◆ **ABOUT THIS EXERCISE**
Beginning with the line that contains "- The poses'", extract each line through the end of the listing below, with no additions or omissions.

»»

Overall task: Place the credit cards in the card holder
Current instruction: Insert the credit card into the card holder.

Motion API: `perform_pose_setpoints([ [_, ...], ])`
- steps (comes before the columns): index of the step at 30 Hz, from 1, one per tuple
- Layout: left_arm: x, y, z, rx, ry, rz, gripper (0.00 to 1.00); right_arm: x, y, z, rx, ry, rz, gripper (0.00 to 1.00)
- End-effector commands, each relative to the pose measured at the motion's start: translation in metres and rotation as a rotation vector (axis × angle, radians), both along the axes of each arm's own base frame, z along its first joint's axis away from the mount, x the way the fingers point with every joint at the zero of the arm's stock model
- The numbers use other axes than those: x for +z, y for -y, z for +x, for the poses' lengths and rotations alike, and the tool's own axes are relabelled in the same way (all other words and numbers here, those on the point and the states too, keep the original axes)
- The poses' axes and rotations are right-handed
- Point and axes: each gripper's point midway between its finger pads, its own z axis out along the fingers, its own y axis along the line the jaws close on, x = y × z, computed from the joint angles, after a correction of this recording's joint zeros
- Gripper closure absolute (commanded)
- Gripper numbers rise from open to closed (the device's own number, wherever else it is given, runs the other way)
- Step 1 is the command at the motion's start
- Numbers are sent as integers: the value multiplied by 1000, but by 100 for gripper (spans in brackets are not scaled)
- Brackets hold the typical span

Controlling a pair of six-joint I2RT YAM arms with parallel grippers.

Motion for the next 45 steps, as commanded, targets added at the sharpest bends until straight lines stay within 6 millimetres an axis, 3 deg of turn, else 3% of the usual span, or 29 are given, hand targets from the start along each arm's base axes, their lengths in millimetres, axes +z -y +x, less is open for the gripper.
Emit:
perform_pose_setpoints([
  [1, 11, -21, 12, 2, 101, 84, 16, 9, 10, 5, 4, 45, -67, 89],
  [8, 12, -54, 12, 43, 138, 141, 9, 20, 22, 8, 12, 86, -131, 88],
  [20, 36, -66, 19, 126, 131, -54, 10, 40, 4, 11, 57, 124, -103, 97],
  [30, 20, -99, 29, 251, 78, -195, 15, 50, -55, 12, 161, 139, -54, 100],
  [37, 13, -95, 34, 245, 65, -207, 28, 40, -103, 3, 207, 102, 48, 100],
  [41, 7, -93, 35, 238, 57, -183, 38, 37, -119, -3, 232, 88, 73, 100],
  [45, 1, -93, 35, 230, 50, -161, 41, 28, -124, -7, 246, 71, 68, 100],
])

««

◆ **SOLUTION TO THE EXERCISE**
- The poses' axes and rotations are right-handed
- Point and axes: each gripper's point midway between its finger pads, its own z axis out along the fingers, its own y axis along the line the jaws close on, x = y × z, computed from the joint angles, after a correction of this recording's joint zeros
- Gripper closure absolute (commanded)
- Gripper numbers rise from open to closed (the device's own number, wherever else it is given, runs the other way)
- Step 1 is the command at the motion's start
- Numbers are sent as integers: the value multiplied by 1000, but by 100 for gripper (spans in brackets are not scaled)
- Brackets hold the typical span

Controlling a pair of six-joint I2RT YAM arms with parallel grippers.

Motion for the next 45 steps, as commanded, targets added at the sharpest bends until straight lines stay within 6 millimetres an axis, 3 deg of turn, else 3% of the usual span, or 29 are given, hand targets from the start along each arm's base axes, their lengths in millimetres, axes +z -y +x, less is open for the gripper.
Emit:
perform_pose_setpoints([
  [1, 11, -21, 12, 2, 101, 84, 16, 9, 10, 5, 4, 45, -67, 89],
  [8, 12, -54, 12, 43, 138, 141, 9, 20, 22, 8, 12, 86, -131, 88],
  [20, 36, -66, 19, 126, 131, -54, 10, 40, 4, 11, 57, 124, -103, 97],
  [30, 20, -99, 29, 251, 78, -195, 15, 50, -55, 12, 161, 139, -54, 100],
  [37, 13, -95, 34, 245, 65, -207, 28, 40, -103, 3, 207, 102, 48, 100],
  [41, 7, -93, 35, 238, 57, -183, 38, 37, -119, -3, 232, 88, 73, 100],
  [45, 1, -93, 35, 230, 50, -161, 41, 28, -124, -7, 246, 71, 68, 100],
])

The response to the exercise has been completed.